Among the records that follow, find each line holding the word "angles" and copy it.

═════ INPUT DATA ═════

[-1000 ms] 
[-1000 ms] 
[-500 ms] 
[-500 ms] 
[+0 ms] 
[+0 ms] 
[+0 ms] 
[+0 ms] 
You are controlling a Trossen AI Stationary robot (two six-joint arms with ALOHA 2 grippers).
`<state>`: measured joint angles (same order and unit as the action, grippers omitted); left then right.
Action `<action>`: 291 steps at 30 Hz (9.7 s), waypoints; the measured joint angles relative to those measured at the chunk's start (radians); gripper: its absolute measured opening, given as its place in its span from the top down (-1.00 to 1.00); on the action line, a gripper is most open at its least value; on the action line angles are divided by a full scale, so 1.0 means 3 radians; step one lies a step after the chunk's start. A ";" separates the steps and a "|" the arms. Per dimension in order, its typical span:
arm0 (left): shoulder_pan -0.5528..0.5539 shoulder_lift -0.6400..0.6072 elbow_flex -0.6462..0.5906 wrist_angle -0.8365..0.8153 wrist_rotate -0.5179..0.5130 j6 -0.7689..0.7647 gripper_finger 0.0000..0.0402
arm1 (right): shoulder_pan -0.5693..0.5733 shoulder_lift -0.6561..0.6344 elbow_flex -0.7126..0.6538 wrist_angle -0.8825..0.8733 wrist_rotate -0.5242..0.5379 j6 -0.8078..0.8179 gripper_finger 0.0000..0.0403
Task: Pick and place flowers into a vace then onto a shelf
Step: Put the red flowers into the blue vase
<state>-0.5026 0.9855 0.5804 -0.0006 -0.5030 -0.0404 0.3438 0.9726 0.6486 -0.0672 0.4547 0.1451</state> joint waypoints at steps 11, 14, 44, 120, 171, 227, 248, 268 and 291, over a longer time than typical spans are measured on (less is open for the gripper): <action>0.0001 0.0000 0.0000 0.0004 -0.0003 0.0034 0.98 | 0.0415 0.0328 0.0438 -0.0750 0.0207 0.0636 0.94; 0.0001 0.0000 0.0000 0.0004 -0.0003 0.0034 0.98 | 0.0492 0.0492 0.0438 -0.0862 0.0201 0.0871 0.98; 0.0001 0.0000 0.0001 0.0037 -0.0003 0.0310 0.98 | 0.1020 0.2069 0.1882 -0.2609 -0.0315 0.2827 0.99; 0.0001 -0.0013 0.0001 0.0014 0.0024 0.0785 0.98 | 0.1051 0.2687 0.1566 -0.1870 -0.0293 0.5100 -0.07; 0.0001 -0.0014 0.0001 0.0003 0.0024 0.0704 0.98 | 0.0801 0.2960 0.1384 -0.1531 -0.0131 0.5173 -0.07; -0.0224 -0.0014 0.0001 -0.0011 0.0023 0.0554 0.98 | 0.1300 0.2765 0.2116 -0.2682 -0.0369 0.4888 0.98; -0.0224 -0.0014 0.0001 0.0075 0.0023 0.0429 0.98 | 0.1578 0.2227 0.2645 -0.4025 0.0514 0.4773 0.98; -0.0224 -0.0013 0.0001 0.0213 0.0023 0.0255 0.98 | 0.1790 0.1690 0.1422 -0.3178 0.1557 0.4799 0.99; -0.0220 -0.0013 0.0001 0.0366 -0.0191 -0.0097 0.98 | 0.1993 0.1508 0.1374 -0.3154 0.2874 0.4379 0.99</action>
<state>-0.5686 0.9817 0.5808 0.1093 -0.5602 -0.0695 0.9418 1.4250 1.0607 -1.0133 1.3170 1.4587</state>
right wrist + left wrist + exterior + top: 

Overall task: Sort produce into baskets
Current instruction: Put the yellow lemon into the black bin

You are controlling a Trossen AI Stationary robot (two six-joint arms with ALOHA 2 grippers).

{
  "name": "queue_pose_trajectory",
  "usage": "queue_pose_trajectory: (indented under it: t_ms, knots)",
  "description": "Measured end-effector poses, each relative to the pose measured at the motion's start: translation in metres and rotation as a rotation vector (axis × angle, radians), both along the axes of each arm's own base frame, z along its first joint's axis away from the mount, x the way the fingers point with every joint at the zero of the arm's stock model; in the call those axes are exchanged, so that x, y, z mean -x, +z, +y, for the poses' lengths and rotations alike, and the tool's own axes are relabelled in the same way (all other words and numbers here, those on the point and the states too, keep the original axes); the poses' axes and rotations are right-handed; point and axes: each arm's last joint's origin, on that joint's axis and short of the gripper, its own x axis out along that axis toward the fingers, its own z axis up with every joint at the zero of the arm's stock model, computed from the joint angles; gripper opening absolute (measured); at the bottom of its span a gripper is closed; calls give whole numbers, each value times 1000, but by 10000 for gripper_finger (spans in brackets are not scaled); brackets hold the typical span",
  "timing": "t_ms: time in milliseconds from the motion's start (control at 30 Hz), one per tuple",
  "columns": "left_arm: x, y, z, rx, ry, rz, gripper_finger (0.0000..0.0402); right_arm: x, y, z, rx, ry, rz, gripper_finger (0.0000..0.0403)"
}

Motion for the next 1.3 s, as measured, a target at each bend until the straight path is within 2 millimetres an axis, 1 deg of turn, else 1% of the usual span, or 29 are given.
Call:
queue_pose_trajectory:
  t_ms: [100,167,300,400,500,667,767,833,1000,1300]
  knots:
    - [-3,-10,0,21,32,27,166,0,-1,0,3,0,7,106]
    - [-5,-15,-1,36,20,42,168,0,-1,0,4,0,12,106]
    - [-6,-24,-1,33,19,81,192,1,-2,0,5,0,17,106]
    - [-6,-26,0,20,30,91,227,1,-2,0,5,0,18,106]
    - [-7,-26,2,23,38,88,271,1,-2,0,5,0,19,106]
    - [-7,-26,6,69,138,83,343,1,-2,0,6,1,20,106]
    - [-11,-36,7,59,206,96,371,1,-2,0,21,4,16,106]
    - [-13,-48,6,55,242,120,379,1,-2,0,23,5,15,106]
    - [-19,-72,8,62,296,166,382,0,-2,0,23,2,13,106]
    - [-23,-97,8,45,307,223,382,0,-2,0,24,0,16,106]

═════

### SOLUTION FOR THIS TASK
`<state>`: measured joint angles (same order and unit as the action, grippers omitted); left then right.
Action `<action>`: 291 steps at 30 Hz (9.7 s), waypoints; the measured joint angles relative to those measured at the chunk's start (radians); gripper: its absolute measured opening, given as its place in its span from the top down (-1.00 to 1.00); on the action line, a gripper is most open at its least value; on the action line angles are divided by a full scale, so 1.0 means 3 radians; step one lies a step after the chunk's start. A ";" separates the steps and a "|" the arms. Per dimension in order, its typical span:
  "description": "Measured end-effector poses, each relative to the pose measured at the motion's start: translation in metres and rotation as a rotation vector (axis × angle, radians), both along the axes of each arm's own base frame, z along its first joint's axis away from the mount, x the way the fingers point with every joint at the zero of the arm's stock model; in the call those axes are exchanged, so that x, y, z mean -x, +z, +y, for the poses' lengths and rotations alike, and the tool's own axes are relabelled in the same way (all other words and numbers here, those on the point and the states too, keep the original axes); the poses' axes and rotations are right-handed; point and axes: each arm's last joint's origin, on that joint's axis and short of the gripper, its own x axis out along that axis toward the fingers, its own z axis up with every joint at the zero of the arm's stock model, computed from the joint angles; gripper opening absolute (measured); at the bottom of its span a gripper is closed; calls give whole numbers, each value times 1000, but by 10000 for gripper_finger (spans in brackets are not scaled); brackets hold the typical span",

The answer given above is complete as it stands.